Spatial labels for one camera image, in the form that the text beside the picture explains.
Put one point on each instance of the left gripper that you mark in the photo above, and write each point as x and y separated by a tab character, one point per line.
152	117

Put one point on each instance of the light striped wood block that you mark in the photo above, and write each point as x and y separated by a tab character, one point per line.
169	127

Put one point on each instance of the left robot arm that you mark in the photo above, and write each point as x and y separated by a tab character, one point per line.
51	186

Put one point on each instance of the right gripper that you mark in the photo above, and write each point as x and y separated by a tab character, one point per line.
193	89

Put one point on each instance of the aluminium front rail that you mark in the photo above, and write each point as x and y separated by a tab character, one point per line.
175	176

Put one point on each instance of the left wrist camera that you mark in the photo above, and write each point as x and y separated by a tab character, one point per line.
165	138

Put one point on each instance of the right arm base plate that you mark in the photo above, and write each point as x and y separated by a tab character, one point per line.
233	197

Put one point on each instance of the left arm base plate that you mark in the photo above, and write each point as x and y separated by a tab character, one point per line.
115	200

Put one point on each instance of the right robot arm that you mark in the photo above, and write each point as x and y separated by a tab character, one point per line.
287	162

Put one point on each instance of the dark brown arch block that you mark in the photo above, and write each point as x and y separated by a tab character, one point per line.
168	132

**Exercise directions**:
From the data above, extract every line in its exact form.

**Result of the exercise**:
Spatial labels for one camera image, in the form that the text beside the picture explains.
Put one point on each instance of the left gripper that you mark in the photo above, and write each point as x and y separated by a tab character, one point per line.
152	117

Put one point on each instance of the light striped wood block that you mark in the photo above, and write each point as x and y separated by a tab character, one point per line.
169	127

Put one point on each instance of the left robot arm that you mark in the photo above, and write each point as x and y separated by a tab character, one point per line.
51	186

Put one point on each instance of the right gripper that you mark in the photo above, and write each point as x and y separated by a tab character, one point per line.
193	89

Put one point on each instance of the aluminium front rail that you mark in the photo above, and write each point as x and y separated by a tab character, one point per line.
175	176

Put one point on each instance of the left wrist camera that you mark in the photo above, and write each point as x and y separated by a tab character, one point per line.
165	138

Put one point on each instance of the right arm base plate that you mark in the photo above, and write each point as x and y separated by a tab character, one point per line.
233	197

Put one point on each instance of the left arm base plate that you mark in the photo above, and write each point as x and y separated by a tab character, one point per line.
115	200

Put one point on each instance of the right robot arm that you mark in the photo above, and write each point as x and y separated by a tab character, one point per line.
287	162

Put one point on each instance of the dark brown arch block that you mark in the photo above, and write each point as x and y separated by a tab character, one point per line.
168	132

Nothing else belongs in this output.